YOUR GOAL: Each line below should be retyped exactly, with no pictures.

DATA SHOWN:
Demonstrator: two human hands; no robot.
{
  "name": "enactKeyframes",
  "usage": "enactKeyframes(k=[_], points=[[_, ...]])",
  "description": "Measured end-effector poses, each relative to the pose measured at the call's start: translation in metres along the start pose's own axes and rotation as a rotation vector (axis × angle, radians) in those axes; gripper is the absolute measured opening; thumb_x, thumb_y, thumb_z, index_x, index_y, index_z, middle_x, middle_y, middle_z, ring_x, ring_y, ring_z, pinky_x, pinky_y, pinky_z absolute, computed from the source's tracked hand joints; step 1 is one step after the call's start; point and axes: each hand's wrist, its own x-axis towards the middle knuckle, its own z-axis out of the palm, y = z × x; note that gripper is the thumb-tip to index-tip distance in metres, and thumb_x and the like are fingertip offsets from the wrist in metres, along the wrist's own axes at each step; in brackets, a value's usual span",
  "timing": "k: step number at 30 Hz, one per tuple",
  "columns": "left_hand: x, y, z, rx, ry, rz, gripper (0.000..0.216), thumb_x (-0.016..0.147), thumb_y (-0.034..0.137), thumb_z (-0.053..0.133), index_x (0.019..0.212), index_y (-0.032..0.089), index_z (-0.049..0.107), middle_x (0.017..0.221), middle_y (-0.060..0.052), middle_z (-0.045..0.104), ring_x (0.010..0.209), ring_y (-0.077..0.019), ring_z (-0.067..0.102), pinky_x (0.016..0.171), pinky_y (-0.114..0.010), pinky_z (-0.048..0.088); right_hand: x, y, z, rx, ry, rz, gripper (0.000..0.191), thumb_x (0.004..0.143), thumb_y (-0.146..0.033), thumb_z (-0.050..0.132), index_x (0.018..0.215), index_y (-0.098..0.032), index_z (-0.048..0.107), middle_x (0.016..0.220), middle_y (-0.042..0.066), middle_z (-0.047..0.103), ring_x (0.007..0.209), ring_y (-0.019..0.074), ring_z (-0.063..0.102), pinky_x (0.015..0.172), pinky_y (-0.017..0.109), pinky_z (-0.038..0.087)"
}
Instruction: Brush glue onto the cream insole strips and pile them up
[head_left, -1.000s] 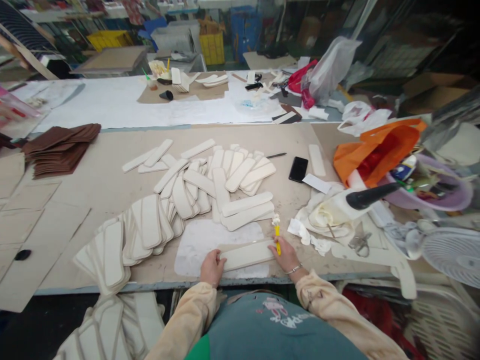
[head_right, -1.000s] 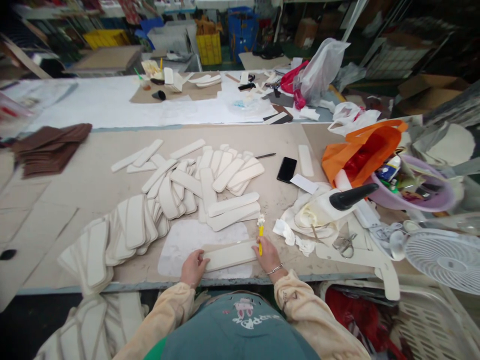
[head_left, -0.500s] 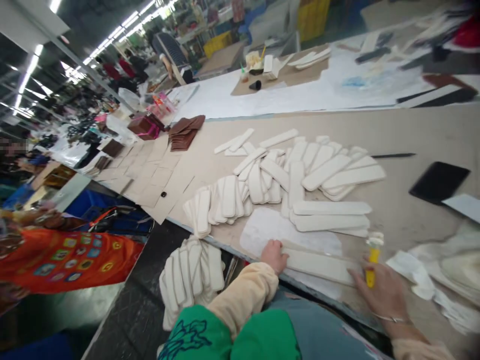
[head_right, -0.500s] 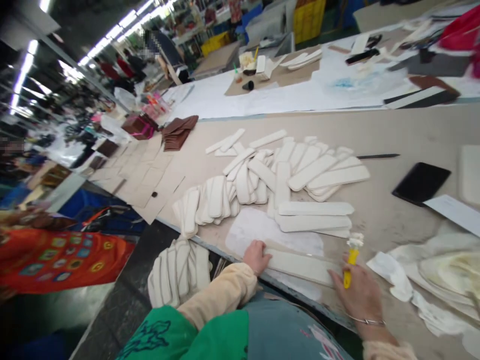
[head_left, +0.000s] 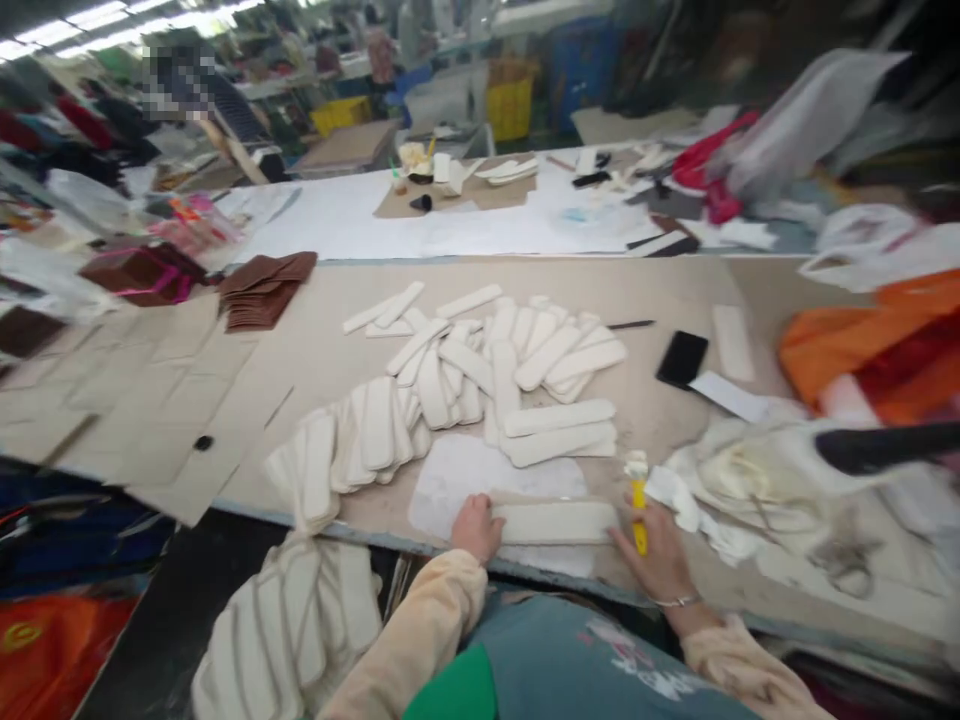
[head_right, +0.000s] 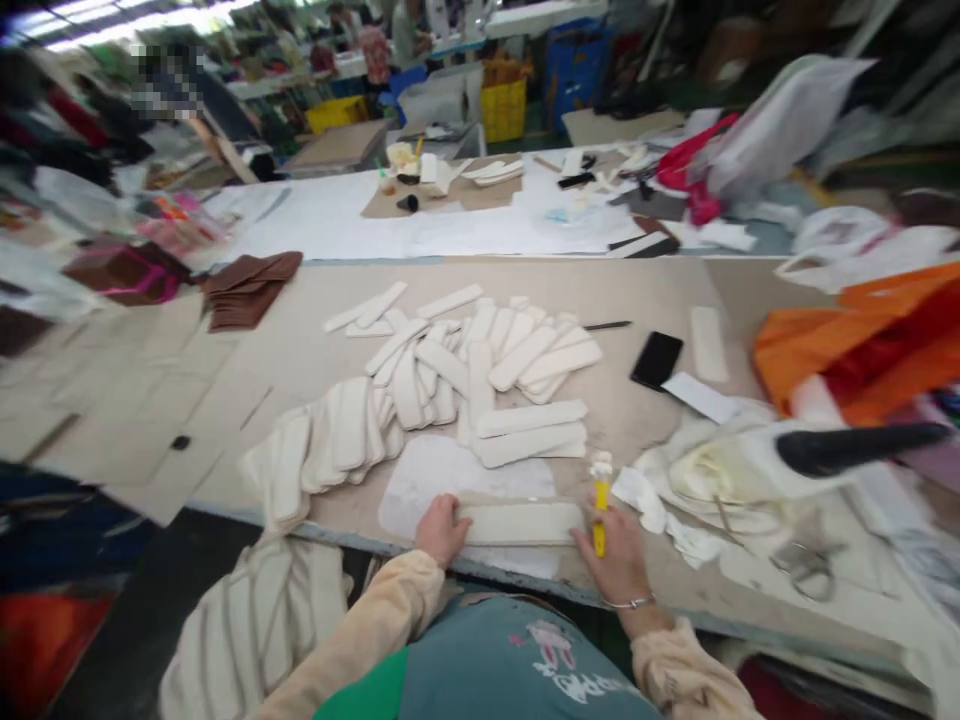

RESULT FOR THIS EXERCISE:
Demonstrator: two human hands; no robot.
{
  "name": "enactKeyframes",
  "usage": "enactKeyframes(k=[_], points=[[_, ...]])",
  "description": "Measured end-effector poses, each relative to the pose measured at the call's start: translation in metres along the start pose's own axes and rotation as a rotation vector (axis × angle, radians) in those axes; gripper is the absolute measured opening; thumb_x, thumb_y, thumb_z, index_x, index_y, index_z, middle_x, middle_y, middle_z, ring_x, ring_y, ring_z, pinky_x, pinky_y, pinky_z absolute, computed from the source's tracked hand joints; step 1 is one step after the call's start; point and axes: each hand's wrist, its own x-axis towards the middle knuckle, its own z-axis out of the palm, y = z × x; note that gripper is the thumb-tip to index-tip distance in metres, and thumb_x and the like are fingertip offsets from the wrist in metres, along the wrist's own axes at each step; in brackets, a value's usual span",
  "timing": "k: step number at 30 Hz, one per tuple",
  "columns": "left_hand: x, y, z, rx, ry, rz, gripper (0.000..0.216), thumb_x (-0.016..0.147), thumb_y (-0.034..0.137), thumb_z (-0.053..0.133), index_x (0.019..0.212), index_y (-0.032..0.089), index_z (-0.049..0.107), middle_x (0.017..0.221), middle_y (-0.060..0.052), middle_z (-0.045..0.104), ring_x (0.010..0.209), ring_y (-0.077..0.019), ring_z (-0.067..0.102), pinky_x (0.016..0.171), pinky_y (-0.114..0.010), pinky_z (-0.048..0.088); right_hand: x, y, z, rx, ry, rz, gripper (0.000..0.191), thumb_x (0.004..0.143), thumb_y (-0.146..0.033), thumb_z (-0.050..0.132), index_x (0.018..0.215), index_y (-0.098..0.032), index_z (-0.048..0.107), middle_x (0.016..0.220), middle_y (-0.042..0.066), middle_z (-0.047..0.103), ring_x (0.007..0.209), ring_y (-0.019..0.074), ring_z (-0.063..0.102), pinky_x (0.015..0.172), pinky_y (-0.017..0.109), pinky_z (-0.038..0.087)"
}
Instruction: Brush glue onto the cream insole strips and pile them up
[head_left, -1.000s] 
[head_right, -1.000s] 
[head_left, -0.500s] 
[head_right, -0.500s] 
[head_left, +0.000s] 
[head_right, +0.000s] 

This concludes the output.